ACTIVITY: After locating "Where can you see the white" in the listing below, copy that line and each one after it exactly, ending with the line that has "Spatial labels for".
*** ENTRIES SHOWN Section Begins ***
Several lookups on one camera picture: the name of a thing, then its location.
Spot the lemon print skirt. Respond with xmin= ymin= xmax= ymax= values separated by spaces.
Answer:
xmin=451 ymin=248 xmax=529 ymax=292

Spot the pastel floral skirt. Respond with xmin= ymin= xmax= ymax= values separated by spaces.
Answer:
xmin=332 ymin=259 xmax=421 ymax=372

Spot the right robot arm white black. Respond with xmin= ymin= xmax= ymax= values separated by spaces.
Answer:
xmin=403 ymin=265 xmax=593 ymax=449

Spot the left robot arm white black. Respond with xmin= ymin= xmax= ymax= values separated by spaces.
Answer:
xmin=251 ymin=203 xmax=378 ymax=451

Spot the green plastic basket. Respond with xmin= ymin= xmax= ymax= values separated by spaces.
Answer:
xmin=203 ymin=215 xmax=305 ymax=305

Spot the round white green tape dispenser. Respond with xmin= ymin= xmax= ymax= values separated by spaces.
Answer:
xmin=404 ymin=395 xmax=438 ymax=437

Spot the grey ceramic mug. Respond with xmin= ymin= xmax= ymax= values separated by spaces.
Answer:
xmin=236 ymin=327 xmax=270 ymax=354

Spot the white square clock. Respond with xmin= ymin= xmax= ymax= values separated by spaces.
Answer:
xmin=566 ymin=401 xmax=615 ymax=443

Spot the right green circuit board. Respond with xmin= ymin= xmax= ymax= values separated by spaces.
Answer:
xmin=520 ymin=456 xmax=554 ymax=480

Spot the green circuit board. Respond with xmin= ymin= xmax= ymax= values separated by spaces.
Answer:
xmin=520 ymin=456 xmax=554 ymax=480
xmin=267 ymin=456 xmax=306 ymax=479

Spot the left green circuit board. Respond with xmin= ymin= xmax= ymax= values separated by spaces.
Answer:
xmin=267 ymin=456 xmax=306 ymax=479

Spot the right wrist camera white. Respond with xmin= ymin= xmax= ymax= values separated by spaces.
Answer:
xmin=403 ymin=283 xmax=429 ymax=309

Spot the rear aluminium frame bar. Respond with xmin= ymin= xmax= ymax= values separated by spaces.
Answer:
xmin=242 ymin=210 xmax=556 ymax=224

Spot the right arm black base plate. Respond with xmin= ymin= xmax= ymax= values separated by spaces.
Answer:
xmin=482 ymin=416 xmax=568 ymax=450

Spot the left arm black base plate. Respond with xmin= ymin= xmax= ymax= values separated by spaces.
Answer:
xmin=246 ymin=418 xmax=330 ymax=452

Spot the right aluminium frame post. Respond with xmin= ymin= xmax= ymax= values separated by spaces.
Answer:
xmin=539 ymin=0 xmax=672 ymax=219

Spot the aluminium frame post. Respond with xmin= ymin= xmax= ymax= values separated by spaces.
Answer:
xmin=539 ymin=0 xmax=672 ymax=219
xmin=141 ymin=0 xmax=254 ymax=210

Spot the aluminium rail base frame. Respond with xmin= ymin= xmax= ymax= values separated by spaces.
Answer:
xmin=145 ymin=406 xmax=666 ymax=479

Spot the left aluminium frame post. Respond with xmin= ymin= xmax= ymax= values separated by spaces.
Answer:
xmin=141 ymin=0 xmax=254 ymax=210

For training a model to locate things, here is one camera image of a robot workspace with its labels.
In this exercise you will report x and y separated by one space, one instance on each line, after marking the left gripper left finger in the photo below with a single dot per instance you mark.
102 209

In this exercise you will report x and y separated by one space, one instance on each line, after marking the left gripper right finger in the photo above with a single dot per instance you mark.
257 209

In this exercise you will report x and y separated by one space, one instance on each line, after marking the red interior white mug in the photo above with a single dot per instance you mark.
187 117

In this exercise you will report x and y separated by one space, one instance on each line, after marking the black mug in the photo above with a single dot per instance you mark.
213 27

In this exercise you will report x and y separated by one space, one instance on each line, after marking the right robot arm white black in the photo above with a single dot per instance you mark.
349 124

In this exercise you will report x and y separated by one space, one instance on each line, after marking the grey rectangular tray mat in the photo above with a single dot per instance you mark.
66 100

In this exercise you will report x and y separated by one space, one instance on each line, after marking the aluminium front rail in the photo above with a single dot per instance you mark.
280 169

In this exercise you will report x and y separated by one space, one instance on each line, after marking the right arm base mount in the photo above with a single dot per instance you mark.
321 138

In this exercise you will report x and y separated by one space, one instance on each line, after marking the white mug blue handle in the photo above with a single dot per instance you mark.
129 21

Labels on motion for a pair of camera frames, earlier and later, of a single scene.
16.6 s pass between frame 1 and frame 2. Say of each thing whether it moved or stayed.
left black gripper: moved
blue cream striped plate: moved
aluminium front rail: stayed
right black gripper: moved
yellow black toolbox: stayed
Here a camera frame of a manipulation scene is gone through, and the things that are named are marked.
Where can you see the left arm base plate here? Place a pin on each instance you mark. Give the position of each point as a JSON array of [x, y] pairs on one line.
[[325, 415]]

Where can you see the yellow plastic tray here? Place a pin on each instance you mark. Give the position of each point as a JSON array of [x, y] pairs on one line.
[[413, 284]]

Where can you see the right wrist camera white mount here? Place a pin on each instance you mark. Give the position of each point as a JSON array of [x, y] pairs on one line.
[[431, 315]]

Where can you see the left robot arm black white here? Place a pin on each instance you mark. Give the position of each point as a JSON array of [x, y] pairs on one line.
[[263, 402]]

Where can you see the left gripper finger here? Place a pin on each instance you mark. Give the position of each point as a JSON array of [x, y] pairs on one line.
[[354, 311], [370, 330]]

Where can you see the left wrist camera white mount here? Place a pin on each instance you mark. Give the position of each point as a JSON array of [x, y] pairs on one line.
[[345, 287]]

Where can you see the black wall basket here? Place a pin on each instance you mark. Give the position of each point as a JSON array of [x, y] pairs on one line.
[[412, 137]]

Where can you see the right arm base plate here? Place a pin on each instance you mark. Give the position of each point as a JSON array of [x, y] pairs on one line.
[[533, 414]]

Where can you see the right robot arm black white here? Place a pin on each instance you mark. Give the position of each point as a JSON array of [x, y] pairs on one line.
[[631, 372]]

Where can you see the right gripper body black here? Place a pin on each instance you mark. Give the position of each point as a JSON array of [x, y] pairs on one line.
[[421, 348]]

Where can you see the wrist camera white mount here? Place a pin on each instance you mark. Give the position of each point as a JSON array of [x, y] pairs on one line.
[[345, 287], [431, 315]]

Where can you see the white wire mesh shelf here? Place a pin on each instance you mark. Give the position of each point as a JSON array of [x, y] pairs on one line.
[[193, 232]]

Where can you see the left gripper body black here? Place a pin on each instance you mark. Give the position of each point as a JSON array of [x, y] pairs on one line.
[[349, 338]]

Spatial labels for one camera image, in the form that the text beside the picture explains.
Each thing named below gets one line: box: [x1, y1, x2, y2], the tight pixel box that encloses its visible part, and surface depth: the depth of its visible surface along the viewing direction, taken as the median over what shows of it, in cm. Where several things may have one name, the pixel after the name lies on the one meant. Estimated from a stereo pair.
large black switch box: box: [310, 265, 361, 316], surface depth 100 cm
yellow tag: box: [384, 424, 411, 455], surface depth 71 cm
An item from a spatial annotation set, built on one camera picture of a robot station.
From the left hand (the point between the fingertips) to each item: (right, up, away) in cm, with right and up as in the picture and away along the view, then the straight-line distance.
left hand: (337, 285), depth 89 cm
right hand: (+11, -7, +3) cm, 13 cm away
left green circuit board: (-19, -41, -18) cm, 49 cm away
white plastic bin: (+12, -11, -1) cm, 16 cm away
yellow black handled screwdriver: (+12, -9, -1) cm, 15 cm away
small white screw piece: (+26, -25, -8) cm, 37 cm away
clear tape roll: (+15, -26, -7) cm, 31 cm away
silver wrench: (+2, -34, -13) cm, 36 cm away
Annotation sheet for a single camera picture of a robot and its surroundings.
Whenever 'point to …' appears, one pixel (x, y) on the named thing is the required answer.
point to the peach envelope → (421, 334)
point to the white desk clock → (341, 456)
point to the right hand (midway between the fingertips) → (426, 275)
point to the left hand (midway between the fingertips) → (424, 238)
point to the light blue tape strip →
*** ENTRIES SHOWN Section Ends ***
COMPLETED EXERCISE:
Where can you see the white wire mesh shelf here? Place a pin on each instance you mark. Give the position of each point as a JSON array of [x, y] pairs on one line.
[[193, 232]]

Where can you see the left gripper body black here? Place a pin on each instance you mark. Give the position of each point as a JSON array of [x, y] pairs on one line.
[[349, 338]]

Spatial labels for one camera image, in the form that the text beside the picture explains.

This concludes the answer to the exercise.